Practical intelligence is not the same as intellectual intelligence. Many of us are intellectually bright but still have difficulty fitting in. Practical intelligence is not the same as emotional intelligence, either. Ask any twenty year old female who chooses to date a twenty year old male and they can tell you about emotional intelligence, even if they don’t know the technical verbiage. Emotional maturity is the capacity for wisdom, the understanding of the emotional context in life. People who are emotionally intelligent are often described as “discerning” or “intuitive”. You know who you are. As I have written elsewhere, often girls develop emotional maturity faster than boys, especially heterosexual boys, for a variety of reasons. Chief among them are the way that boys and girls learn to communicate, and the importance of feelings. Younger generations of men understand this better than the yuppies, but we are still a fair ways behind.

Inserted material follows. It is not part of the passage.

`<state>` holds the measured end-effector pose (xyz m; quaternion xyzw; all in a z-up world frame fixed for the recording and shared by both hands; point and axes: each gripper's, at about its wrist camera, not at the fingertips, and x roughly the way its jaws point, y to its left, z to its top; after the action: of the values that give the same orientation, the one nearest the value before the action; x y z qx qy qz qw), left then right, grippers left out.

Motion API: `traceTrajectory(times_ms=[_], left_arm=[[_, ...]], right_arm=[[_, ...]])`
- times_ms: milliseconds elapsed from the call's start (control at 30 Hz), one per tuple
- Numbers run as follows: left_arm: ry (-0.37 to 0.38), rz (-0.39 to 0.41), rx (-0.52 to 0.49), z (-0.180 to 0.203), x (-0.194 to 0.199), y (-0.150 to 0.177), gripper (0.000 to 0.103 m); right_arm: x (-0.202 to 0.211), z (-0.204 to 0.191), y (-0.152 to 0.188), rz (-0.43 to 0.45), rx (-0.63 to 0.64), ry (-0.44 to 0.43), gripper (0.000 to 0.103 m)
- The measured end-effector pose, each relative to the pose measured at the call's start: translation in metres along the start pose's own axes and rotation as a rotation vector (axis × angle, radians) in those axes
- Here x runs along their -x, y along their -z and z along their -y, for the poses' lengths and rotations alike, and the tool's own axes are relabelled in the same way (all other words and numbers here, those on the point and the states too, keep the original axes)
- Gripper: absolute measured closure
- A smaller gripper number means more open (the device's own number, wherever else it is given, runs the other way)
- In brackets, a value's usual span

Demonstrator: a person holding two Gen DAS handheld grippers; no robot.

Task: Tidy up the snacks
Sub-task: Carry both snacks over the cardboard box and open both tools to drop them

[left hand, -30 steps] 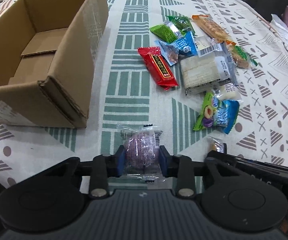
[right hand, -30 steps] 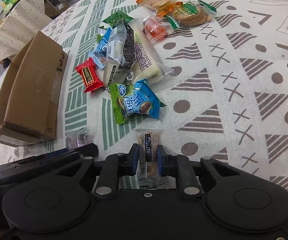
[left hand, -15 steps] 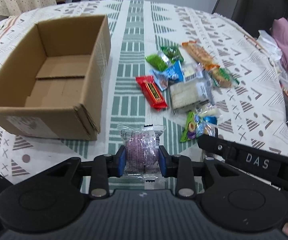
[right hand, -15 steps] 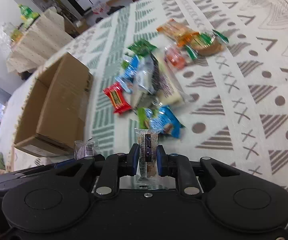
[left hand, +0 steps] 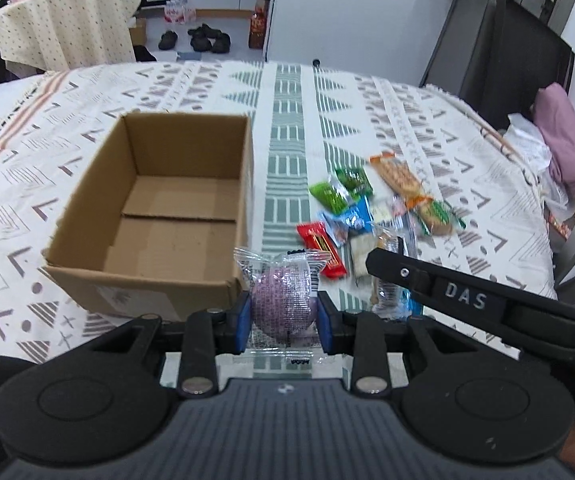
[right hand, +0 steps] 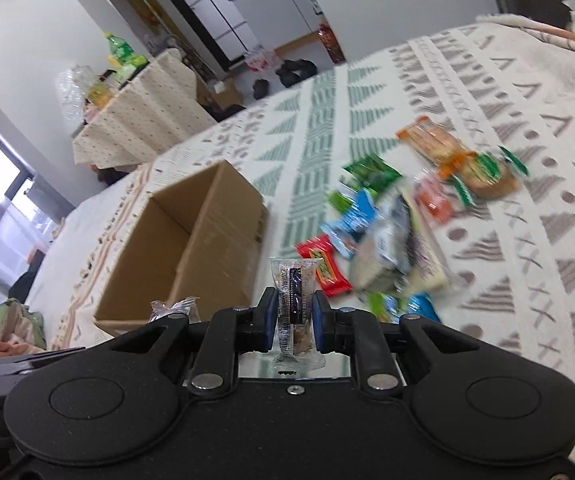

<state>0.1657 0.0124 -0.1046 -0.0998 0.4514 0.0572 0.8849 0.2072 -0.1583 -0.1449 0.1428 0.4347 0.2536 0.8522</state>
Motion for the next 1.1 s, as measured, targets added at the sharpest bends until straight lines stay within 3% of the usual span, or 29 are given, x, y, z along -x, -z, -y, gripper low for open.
traceTrajectory(times_ms=[567,1100], left_arm=[[-0.090,0.092,0.112,-0.062,0.021,-0.028,0.071],[-0.130,0.045,0.179,-0.104,-0.018,-0.046,0.068]], right_arm=[[-0.020,-0.035,-0.017,0.049,0.036,-0.135,0.085],[-0.053,-0.055,-0.022,0.035,0.020,-0.225,0.085]])
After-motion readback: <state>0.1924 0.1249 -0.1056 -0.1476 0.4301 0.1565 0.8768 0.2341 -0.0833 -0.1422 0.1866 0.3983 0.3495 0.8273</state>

Practical intelligence is something much different. It is the capacity to understand how the culture operates and then operate effectively within that culture. We call it “playing well with others”. Several people I know who feel they are ADHD admit to struggling with the confines and rules of the passive majority. They don’t always understand why the passive-aggressive people with “middle of the bubble” personalities who know how to sound boring seem to go further than we think they should. Some of my clients complain that they shouldn’t have to try to fit in, that society is “dumb” or “complacent” or just plain bullshit. It’s not that they can’t fit in, it’s that they won’t. It’s not that they won’t fit in, it’s that they can’t.

Some of you know of what I am speaking. You may have difficulty playing well with others. Popularity may have escaped you, in spite of relatively good looks or even a stunning charm. Some are prone to say whatever they feel, ofttimes disregarding the feelings of others. Maybe they have greater difficulty with impulse control, or addictions, or just “being nice”. They don’t suffer fools. I don’t know if this is really a “thing” but I have heard the stories. Many, many, stories. The sheer volume of the story has impressed itself upon my subconscious. I seem to hear this tale over and over again, year in and year out. It may not be a “thing” but it’s a “thing” around here.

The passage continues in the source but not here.